Il professore sottolinea come uno studio simile possa aiutarci a trovare una nuova direzione con l’approssimarsi dei mesi invernali. Sia in caso di un’eventuale ripresa dei contagi e il conseguente inasprimento delle misure, sia nel caso la situazione resti stabile: «Migliorare la qualità dell’assistenza è necessario per non abbandonare questi pazienti». Persone che durante la pandemia hanno perso molto: tra i decessi per Covid-19 la percentuale di pazienti con demenza è alta e, come dimostra lo studio, anche chi non ha incontrato il virus ne ha riportato le conseguenze sulla propria salute.

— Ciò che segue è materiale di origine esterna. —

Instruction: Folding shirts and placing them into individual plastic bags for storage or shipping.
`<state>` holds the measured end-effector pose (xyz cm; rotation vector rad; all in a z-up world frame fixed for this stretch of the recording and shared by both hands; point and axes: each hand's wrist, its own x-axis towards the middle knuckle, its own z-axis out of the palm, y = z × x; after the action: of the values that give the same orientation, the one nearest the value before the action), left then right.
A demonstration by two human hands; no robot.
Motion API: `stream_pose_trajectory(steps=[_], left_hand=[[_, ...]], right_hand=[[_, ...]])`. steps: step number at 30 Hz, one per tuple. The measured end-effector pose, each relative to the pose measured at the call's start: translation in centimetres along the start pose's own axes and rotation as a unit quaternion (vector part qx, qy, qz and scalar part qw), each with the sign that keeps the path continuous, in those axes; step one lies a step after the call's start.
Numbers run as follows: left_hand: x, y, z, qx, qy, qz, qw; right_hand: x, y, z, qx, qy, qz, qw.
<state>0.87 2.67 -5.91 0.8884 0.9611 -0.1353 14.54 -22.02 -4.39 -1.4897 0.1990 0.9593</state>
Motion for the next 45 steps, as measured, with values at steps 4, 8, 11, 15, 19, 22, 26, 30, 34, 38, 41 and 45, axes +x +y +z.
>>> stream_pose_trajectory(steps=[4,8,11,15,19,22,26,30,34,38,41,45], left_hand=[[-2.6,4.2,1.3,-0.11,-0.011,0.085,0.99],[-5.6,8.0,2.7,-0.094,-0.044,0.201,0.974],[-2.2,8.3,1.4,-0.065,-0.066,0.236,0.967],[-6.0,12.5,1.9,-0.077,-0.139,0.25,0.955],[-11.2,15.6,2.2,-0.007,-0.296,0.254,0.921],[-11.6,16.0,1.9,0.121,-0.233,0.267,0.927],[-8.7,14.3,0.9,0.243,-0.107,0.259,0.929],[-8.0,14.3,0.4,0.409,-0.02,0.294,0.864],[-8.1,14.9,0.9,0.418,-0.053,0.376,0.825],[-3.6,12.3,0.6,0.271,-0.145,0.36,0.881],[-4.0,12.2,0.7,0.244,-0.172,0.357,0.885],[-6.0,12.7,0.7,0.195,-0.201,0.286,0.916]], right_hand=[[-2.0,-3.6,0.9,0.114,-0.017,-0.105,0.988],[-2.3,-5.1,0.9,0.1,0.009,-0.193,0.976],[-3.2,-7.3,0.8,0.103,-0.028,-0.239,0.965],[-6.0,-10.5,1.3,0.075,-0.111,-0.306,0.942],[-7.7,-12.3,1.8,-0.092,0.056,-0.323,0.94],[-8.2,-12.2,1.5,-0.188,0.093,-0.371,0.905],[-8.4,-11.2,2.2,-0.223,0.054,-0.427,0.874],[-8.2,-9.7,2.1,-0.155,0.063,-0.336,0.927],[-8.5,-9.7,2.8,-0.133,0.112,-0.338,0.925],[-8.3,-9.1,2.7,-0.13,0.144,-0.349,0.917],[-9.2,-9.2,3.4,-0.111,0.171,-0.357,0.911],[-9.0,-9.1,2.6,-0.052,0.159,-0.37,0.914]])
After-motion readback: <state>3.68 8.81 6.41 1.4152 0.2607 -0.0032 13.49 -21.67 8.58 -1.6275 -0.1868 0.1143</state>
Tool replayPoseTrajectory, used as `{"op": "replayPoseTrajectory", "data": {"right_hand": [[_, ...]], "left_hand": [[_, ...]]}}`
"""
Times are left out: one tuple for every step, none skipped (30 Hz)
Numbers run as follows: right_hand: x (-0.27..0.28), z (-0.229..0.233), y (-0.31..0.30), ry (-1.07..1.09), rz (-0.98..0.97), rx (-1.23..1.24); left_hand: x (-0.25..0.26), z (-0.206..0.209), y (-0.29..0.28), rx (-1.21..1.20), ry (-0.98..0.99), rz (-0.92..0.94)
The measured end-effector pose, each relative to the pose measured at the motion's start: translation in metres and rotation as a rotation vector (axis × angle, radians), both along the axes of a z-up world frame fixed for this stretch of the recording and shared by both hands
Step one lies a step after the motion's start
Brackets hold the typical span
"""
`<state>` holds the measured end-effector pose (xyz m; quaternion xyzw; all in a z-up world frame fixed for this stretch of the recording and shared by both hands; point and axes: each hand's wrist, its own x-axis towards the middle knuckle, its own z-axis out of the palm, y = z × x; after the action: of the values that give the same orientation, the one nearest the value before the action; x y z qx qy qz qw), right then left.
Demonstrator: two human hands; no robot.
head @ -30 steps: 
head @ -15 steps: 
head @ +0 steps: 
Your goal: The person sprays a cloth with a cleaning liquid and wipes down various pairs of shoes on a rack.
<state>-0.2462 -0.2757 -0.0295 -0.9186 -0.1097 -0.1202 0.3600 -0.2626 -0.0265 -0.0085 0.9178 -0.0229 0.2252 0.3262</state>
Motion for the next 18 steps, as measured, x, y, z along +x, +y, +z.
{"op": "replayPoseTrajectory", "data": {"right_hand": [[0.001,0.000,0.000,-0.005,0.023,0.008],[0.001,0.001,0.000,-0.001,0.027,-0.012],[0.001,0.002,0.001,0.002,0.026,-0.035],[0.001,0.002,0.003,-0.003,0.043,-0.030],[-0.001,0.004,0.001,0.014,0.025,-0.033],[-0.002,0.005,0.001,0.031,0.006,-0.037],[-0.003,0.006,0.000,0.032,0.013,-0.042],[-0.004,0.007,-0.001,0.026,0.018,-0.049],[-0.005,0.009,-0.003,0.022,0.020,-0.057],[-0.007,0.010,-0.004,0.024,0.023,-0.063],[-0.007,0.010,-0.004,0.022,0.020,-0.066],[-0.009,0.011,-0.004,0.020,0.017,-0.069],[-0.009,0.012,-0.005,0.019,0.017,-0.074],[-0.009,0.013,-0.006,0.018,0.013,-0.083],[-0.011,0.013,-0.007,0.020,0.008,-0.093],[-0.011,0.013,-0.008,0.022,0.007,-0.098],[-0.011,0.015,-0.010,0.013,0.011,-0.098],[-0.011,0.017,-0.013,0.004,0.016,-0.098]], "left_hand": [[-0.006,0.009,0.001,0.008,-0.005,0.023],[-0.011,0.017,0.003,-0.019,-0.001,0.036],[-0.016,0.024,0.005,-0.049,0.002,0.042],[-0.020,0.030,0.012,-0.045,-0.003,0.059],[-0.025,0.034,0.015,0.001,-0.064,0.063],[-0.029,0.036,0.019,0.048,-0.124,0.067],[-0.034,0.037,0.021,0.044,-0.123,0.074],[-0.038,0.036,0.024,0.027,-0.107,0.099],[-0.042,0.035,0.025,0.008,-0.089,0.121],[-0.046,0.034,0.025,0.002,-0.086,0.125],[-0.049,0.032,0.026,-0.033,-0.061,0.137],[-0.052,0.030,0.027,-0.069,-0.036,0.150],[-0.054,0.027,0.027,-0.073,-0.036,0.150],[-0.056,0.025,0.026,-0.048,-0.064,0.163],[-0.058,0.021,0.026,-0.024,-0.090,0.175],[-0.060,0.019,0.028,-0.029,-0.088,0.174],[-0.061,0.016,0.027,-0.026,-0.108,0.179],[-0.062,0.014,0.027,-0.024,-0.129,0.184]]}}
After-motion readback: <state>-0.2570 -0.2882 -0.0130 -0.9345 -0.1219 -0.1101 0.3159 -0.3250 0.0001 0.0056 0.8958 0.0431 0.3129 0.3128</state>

«Con il lockdown abbiamo scoperto che si può stare accanto ai pazienti anche con la telemedicina – ricorda Bruno –. Anche solo attraverso una telefonata i caregiver si possono sentire sollevati e li si può aiutare a gestire aspetti pratici semplici, specie se il paziente è noto». L’assistenza a domicilio passa, inoltre, dalla medicina del territorio e dalla sua riorganizzazione.
«I contatti tra strutture territoriali e famiglie – chiarisce l’esperto – consentirebbero di non affollare i centri di riferimento specialistici se non nella assoluta necessità di una visita in presenza. Abbiamo avuto una risposta estremamente grata da parte delle persone contattate telefonicamente che ci ha dimostrato come non sia sempre esclusivamente necessaria la visita, ma una continuità assistenziale come questa possa essere svolta anche tramite altri mezzi, che credo rientrino anche negli obbiettivi del Sistema sanitario nazionale».
La pandemia ha più che mai dimostrato come i soggetti più fragili debbano essere il centro dei cambiamenti richiesti al sistema salute. Provvedere ai pazienti con disturbi cognitivi e ai loro caregiver è ancora più urgente, per garantire loro una qualità della vita che nessun virus dovrebbe mettere in discussione.